▶ Exercise details
Using the records below, find every line that includes "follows" and copy it.

▶ Entries shown
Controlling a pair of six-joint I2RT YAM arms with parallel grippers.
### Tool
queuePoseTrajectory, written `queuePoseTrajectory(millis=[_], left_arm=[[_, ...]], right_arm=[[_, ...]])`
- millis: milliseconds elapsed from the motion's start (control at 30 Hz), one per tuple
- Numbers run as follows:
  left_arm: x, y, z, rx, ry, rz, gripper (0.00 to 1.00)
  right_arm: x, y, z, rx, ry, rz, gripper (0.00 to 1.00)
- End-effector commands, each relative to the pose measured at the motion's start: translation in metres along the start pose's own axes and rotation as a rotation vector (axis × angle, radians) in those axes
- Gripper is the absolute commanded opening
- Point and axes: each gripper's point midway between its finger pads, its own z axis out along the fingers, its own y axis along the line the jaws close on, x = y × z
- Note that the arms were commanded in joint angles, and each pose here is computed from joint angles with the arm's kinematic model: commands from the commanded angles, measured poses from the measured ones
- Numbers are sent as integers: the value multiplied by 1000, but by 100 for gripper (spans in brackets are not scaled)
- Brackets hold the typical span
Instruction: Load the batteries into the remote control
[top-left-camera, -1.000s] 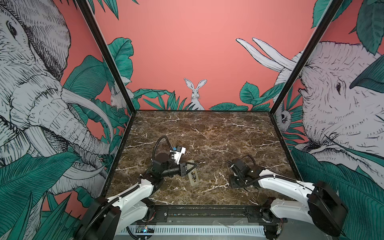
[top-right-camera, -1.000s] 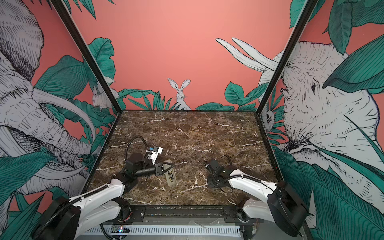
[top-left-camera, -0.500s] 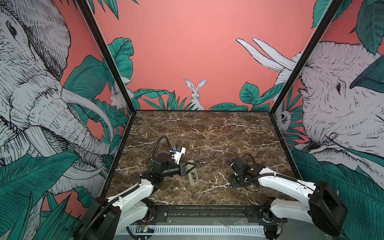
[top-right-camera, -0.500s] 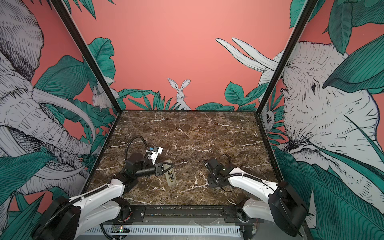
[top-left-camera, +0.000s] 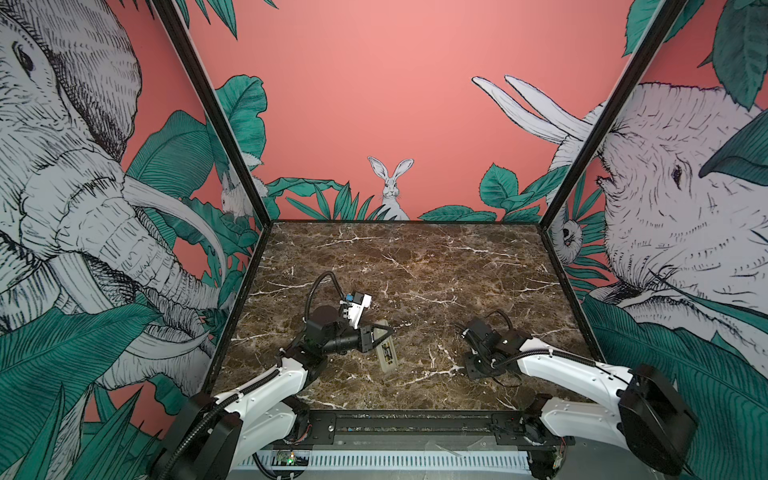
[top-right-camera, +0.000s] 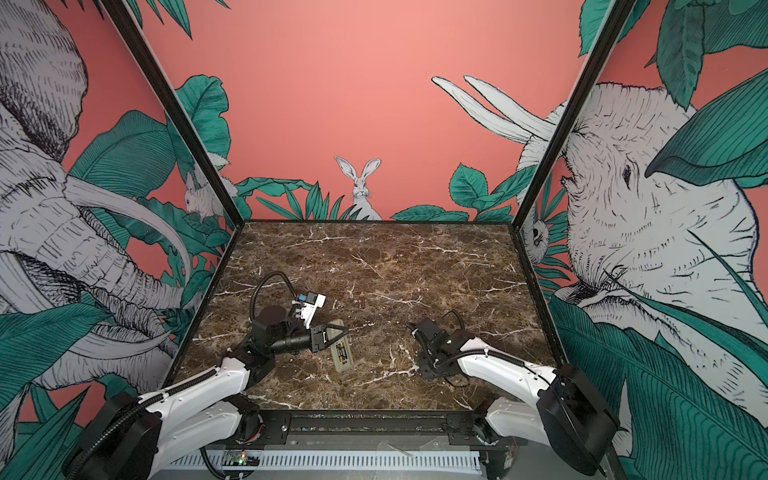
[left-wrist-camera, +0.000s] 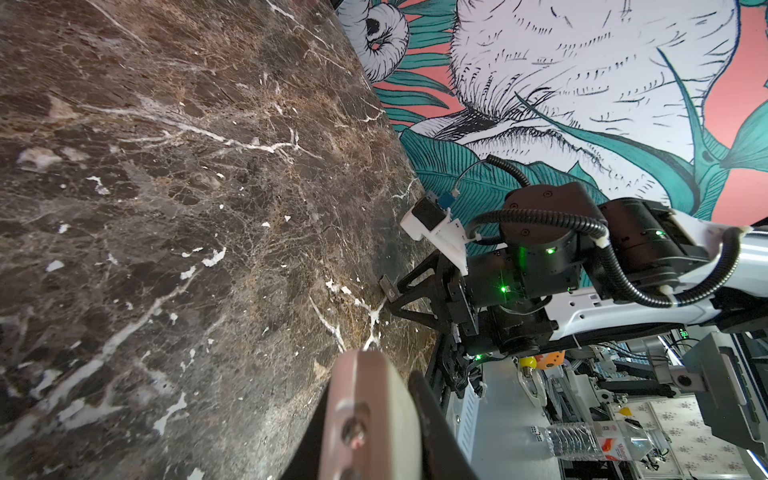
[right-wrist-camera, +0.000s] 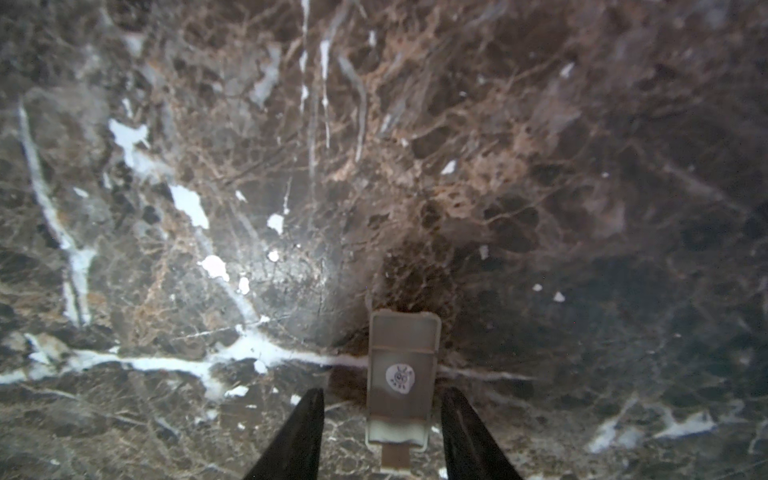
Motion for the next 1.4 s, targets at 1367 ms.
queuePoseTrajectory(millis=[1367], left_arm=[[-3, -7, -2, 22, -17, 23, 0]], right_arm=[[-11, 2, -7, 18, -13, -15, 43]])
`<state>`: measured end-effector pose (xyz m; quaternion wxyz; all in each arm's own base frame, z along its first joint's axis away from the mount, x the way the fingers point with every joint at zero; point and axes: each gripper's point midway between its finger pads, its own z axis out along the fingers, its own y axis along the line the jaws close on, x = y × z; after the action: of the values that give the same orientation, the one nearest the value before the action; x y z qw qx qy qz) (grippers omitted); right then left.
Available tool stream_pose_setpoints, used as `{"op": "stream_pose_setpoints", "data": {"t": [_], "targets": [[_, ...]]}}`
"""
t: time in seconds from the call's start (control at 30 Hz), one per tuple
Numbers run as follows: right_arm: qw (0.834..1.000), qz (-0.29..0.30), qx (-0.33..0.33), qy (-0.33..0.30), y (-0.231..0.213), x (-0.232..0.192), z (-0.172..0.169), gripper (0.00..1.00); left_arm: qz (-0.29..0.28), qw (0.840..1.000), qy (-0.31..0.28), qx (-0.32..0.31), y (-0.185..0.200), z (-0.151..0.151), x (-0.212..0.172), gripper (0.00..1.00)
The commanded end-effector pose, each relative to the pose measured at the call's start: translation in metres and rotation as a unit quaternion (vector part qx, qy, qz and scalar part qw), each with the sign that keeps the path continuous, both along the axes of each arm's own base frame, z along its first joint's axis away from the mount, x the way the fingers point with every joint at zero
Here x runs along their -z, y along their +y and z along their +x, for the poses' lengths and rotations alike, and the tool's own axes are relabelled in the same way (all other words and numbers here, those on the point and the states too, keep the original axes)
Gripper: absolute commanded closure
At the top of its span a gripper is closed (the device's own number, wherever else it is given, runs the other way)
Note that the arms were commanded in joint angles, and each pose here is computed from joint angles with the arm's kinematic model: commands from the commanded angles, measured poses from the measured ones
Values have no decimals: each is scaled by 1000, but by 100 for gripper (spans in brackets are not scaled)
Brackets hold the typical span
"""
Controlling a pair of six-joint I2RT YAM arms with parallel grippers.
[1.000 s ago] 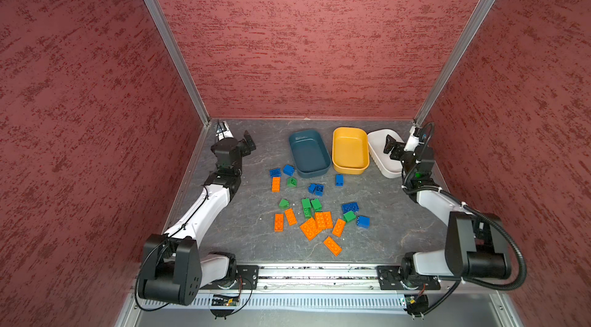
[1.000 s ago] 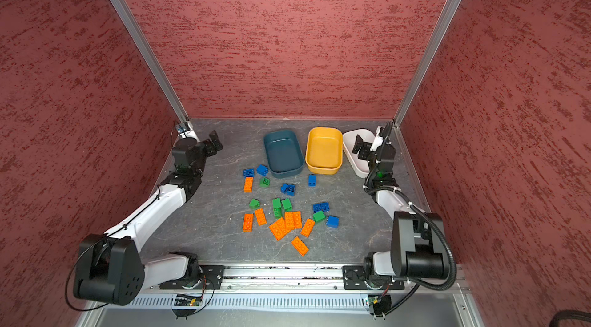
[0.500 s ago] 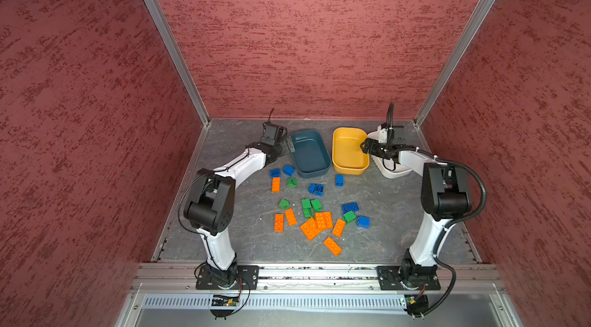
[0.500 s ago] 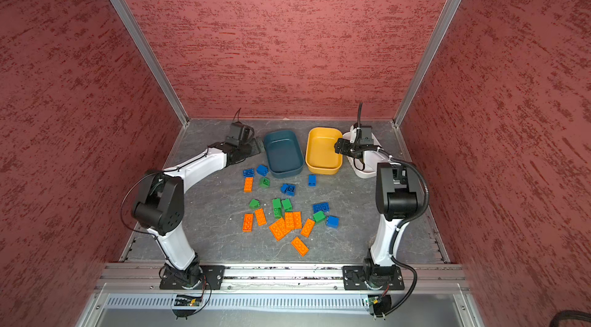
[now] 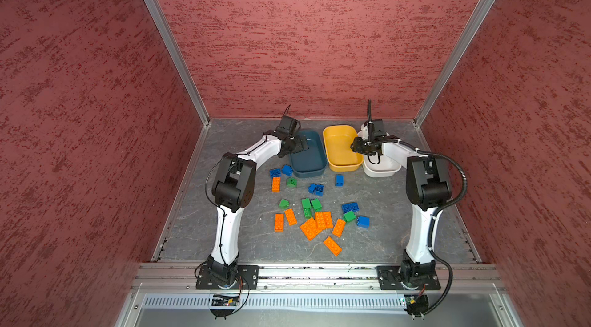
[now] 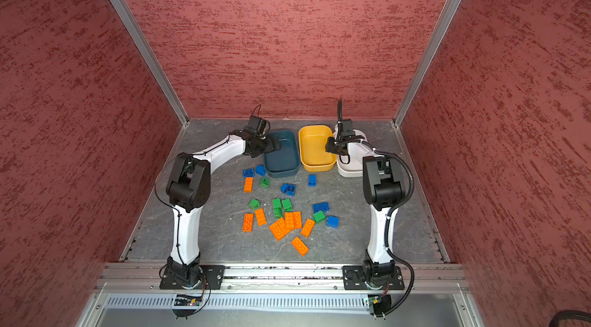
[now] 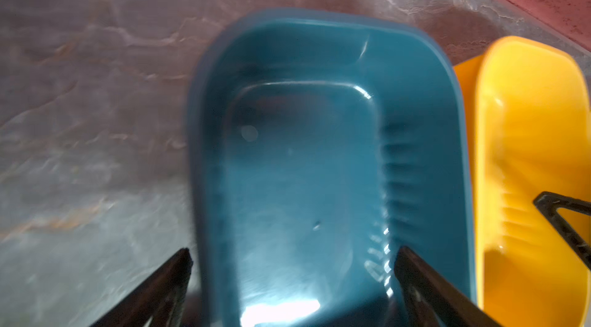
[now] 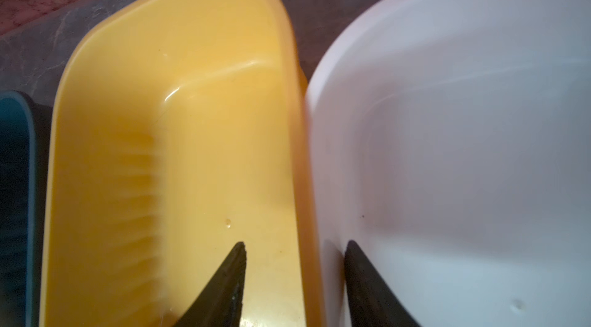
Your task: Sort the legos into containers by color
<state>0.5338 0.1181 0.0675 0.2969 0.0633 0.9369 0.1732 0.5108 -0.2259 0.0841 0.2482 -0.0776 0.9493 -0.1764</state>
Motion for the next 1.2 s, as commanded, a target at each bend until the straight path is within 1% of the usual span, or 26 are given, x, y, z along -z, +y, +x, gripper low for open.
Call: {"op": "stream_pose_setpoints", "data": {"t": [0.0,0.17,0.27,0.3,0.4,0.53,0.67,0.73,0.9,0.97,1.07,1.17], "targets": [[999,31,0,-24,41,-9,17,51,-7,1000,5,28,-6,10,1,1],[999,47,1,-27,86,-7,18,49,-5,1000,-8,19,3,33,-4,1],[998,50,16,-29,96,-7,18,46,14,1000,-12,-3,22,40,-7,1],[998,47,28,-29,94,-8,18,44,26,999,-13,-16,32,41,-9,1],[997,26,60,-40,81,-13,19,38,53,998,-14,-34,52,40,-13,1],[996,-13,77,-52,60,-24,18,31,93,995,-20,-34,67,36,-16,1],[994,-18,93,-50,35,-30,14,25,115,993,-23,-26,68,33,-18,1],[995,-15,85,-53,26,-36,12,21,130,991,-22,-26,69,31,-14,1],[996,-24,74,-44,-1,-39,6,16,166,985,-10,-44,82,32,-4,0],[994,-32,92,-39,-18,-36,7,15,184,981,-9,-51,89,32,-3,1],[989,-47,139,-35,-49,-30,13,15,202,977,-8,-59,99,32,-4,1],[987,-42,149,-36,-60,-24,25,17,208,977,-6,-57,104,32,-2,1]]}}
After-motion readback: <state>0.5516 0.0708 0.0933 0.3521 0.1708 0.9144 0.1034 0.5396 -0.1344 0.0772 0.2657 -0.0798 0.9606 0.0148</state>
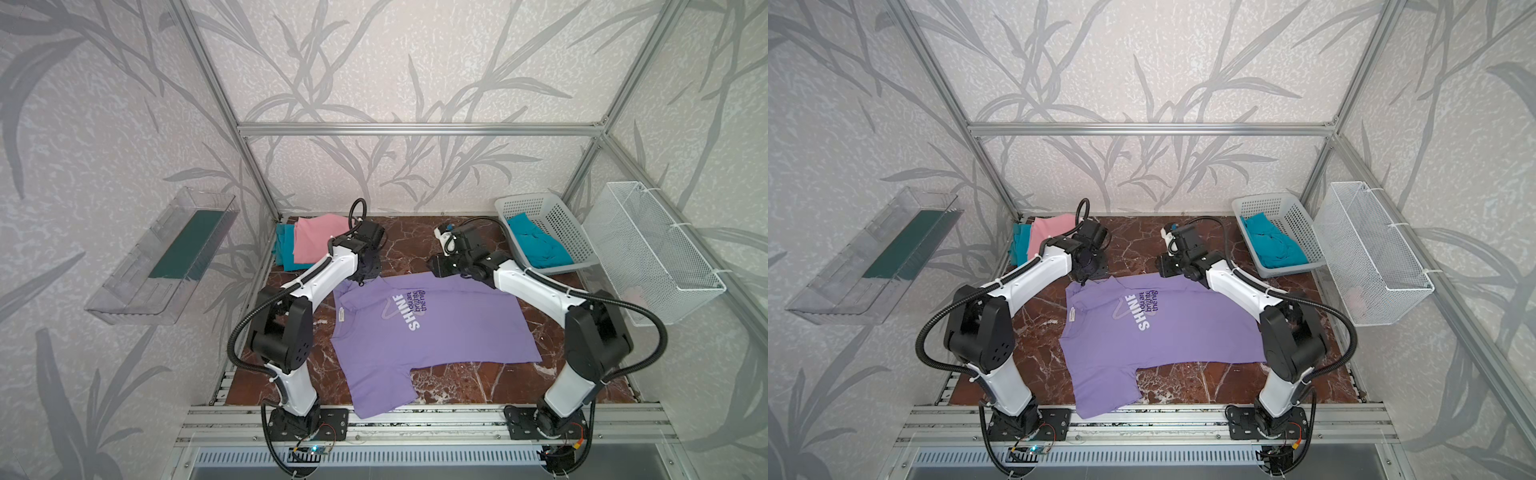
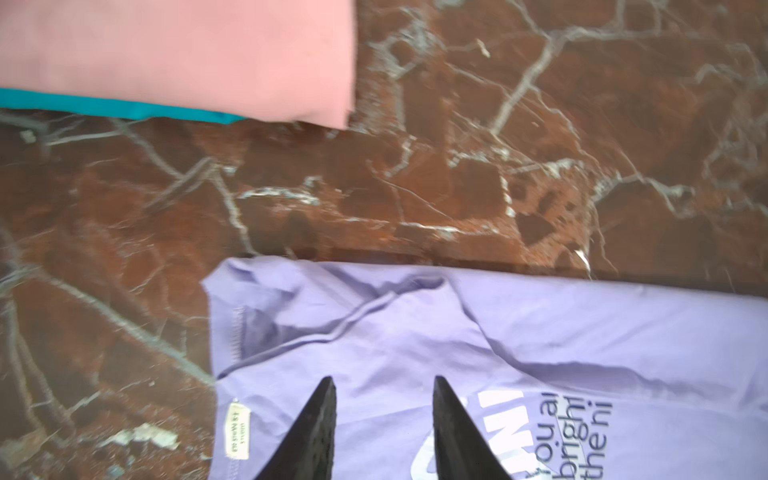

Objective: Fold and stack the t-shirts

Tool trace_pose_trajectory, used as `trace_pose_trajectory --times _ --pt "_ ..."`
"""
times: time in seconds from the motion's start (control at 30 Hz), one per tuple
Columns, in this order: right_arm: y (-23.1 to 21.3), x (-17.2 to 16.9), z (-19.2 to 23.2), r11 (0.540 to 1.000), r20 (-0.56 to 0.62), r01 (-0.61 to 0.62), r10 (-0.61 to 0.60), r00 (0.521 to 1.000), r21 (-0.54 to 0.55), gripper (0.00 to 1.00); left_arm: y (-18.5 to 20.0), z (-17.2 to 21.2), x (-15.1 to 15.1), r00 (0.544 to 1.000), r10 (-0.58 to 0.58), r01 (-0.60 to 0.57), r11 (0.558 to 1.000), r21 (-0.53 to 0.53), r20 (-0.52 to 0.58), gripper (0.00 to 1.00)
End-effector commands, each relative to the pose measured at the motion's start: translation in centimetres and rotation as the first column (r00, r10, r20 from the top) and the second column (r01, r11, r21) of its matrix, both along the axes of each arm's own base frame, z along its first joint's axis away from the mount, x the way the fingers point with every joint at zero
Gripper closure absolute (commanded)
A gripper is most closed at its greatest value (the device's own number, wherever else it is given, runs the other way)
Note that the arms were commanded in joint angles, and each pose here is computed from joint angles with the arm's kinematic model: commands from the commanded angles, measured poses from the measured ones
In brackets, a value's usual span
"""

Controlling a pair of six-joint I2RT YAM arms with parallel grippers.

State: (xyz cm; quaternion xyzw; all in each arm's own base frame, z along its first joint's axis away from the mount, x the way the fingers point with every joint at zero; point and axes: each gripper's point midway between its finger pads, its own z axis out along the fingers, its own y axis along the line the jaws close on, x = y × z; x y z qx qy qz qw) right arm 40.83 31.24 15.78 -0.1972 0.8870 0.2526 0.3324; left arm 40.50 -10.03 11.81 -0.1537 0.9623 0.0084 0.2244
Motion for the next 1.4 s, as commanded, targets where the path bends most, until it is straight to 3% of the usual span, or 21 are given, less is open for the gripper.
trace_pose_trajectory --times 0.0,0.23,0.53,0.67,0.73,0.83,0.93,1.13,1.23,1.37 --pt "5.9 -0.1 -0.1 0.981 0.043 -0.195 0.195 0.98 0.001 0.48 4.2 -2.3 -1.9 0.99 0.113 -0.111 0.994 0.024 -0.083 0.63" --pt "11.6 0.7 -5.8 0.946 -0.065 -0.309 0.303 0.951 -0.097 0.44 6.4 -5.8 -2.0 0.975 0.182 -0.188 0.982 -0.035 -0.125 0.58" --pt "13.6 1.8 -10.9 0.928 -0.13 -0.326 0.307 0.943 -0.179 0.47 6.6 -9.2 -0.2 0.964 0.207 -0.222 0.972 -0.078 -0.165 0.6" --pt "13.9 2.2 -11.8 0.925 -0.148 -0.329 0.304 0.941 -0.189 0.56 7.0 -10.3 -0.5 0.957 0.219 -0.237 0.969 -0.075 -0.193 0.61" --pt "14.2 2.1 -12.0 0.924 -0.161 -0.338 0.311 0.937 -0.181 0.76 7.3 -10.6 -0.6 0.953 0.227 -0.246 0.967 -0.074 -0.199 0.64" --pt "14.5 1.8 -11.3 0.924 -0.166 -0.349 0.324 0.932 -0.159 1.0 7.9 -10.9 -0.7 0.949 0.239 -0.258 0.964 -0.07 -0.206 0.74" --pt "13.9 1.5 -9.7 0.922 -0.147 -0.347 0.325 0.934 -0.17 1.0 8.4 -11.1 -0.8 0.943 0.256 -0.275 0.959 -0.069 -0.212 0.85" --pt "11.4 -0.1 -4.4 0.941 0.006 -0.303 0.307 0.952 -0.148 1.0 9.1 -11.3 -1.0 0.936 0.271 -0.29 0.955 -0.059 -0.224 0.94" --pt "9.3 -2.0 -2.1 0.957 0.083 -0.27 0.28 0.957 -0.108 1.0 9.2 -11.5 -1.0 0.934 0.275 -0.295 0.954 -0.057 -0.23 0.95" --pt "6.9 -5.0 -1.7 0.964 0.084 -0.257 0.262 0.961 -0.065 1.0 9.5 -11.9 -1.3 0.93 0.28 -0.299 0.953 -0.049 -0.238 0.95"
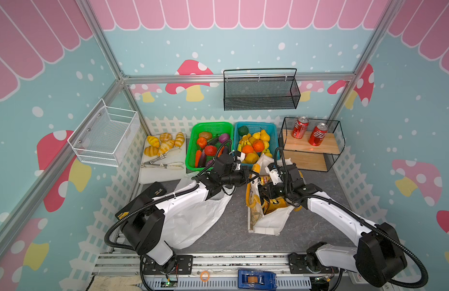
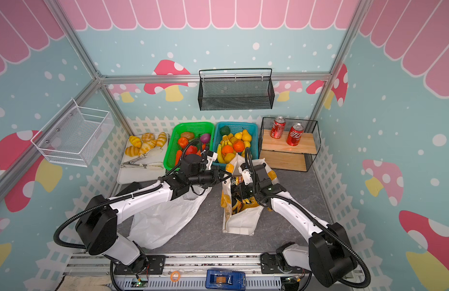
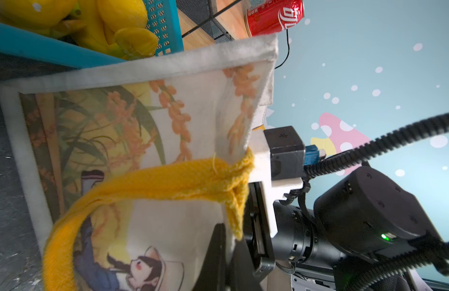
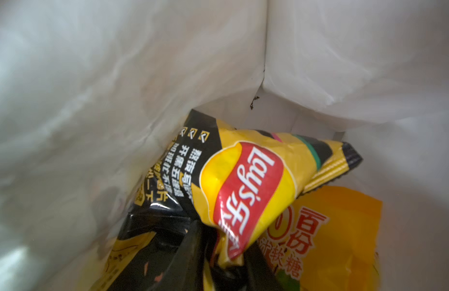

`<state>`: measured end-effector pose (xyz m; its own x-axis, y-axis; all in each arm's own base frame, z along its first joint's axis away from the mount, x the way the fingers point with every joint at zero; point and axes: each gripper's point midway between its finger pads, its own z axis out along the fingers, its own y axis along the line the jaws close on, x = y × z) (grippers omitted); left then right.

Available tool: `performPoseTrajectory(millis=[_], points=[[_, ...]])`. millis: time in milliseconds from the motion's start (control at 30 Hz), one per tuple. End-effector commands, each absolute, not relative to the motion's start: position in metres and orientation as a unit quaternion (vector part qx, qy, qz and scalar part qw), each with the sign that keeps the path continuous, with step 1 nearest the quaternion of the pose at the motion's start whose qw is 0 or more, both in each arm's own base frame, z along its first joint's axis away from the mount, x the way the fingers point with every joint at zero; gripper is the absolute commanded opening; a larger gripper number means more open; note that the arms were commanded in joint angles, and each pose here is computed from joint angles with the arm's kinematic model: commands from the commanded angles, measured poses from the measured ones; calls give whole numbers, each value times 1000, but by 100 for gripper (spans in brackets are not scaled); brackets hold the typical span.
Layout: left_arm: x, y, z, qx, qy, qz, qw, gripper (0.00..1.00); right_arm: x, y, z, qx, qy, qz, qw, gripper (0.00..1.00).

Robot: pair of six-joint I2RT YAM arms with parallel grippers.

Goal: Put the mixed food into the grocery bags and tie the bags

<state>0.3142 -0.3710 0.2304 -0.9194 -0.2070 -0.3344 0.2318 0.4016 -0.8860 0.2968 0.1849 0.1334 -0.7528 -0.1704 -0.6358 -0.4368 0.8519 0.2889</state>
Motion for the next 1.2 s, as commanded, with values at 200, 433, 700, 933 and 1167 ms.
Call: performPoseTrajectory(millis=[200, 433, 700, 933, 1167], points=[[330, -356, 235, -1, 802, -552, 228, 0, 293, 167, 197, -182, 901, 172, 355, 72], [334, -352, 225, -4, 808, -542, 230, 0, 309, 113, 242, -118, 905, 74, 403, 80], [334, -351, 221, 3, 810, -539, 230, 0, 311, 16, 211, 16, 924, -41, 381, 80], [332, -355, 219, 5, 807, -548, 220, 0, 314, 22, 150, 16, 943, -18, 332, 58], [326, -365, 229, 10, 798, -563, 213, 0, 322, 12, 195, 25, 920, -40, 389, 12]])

▶ Response box
- Numbers run as follows:
Numbers run as follows: right_arm: qw (0.834..1.000), qz (-0.29..0.30), qx (-0.33..0.33), qy (-0.33..0.30), y (-0.231..0.213), x (-0.232..0.192), z (-0.172..0.169), gripper (0.00..1.00); left_arm: qz (-0.29..0.28), qw (0.840..1.000), qy (-0.31..0.28), qx (-0.32..0.31), y (-0.185..0.200), z (-0.151..0.151), x (-0.212..0.172), gripper (0.00..1.00)

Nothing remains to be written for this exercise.